(Stored entries)

—————

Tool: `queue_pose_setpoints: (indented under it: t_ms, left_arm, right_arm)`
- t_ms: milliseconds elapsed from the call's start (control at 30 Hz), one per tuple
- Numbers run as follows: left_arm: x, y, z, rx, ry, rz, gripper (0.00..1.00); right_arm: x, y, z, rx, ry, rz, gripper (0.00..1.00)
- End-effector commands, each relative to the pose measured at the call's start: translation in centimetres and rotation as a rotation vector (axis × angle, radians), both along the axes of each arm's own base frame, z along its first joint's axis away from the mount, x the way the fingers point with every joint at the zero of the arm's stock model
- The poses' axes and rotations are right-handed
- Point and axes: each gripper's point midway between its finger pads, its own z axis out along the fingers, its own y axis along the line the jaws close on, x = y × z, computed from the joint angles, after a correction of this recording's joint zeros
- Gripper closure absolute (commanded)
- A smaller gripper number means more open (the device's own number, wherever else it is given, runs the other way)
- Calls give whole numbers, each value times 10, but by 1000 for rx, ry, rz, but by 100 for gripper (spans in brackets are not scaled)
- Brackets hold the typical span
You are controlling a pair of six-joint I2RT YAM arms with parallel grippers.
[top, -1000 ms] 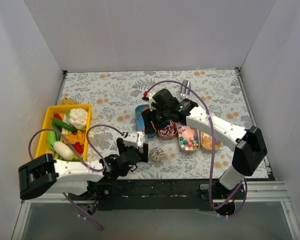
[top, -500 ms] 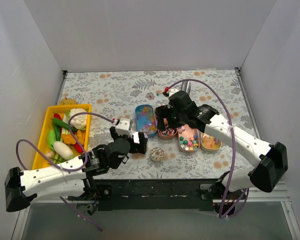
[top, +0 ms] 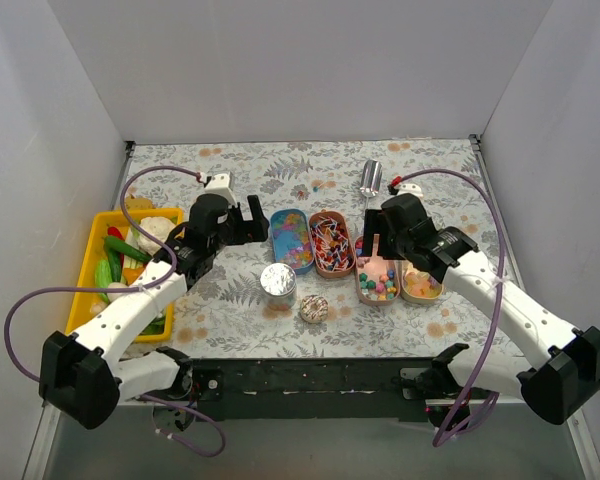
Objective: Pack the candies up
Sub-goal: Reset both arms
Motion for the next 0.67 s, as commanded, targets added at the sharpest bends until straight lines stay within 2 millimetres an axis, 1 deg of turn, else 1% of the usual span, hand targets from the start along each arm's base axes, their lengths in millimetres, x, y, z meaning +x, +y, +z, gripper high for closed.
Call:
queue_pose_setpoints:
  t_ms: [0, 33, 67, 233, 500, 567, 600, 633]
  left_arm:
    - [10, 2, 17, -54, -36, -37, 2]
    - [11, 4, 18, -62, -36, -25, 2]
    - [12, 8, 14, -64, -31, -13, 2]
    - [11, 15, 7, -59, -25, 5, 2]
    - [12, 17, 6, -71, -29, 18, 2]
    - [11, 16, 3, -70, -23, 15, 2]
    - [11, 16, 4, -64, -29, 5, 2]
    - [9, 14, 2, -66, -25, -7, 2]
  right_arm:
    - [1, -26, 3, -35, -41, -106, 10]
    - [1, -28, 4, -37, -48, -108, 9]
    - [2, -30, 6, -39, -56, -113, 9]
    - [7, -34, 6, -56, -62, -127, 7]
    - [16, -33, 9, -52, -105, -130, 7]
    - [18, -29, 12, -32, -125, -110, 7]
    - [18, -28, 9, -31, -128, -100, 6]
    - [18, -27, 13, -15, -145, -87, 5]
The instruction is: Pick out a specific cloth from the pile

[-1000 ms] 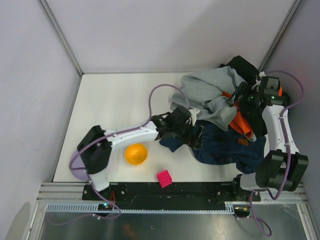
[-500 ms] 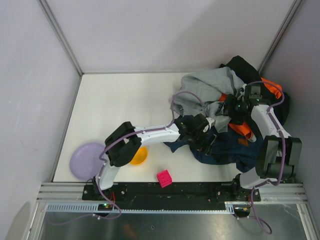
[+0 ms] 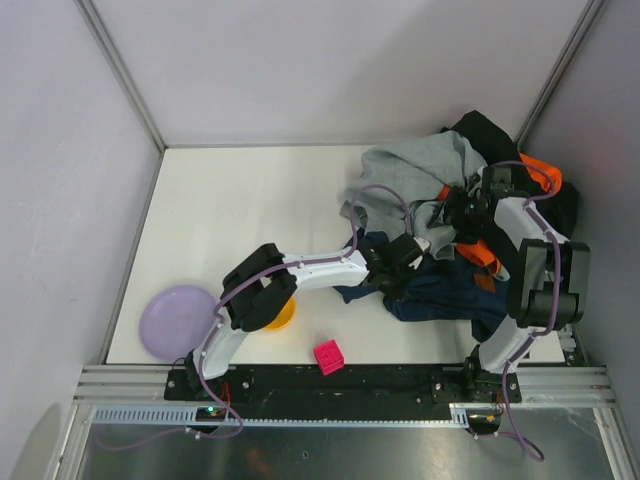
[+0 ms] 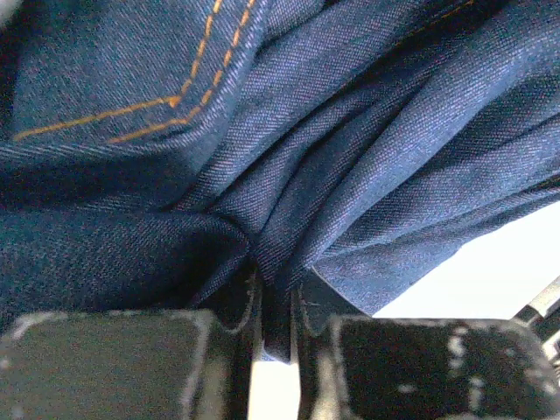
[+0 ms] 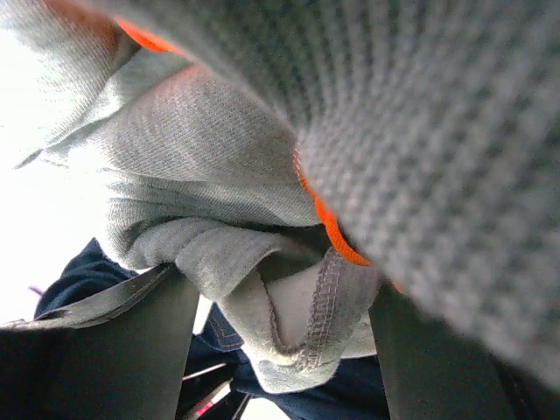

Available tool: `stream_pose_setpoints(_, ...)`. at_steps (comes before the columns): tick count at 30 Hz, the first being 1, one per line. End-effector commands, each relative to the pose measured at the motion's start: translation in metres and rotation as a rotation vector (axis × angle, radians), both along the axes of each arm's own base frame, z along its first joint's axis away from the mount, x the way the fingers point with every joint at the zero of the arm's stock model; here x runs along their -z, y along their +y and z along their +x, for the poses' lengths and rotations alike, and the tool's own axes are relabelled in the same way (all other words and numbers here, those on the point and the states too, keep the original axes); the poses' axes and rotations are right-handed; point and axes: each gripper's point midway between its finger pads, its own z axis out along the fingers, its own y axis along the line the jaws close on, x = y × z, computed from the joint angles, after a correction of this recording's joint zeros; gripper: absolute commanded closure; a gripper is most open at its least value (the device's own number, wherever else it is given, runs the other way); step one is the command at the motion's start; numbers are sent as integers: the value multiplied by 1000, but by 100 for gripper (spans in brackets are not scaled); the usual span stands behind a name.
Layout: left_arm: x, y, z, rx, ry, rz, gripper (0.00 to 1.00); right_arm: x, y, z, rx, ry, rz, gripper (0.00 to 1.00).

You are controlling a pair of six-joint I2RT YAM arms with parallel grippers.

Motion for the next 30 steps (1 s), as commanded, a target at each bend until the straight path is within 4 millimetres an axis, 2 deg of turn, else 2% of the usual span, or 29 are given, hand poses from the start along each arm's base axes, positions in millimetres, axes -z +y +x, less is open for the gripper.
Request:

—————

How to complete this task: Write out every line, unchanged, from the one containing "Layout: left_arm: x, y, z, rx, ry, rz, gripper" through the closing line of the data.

Solution:
Layout: left_arm: x, y, z, rx, ry, rz, gripper (0.00 to 1.00); right_arm: x, y, z, rx, ry, rz, gripper (0.00 to 1.00).

You are controlling a pair of six-joint I2RT YAM arms with parallel grippers.

Motion for the next 30 steps (1 s), as commanded, a target at each bend until the straight path is within 4 millimetres an axis, 2 deg of turn, else 2% of the usual span, or 29 are given, hand poses from the start along each arm's base axes, positions in millimetres, axes -z +y +x, less is open for the gripper.
Request:

This response is complete, and nothing else is pending.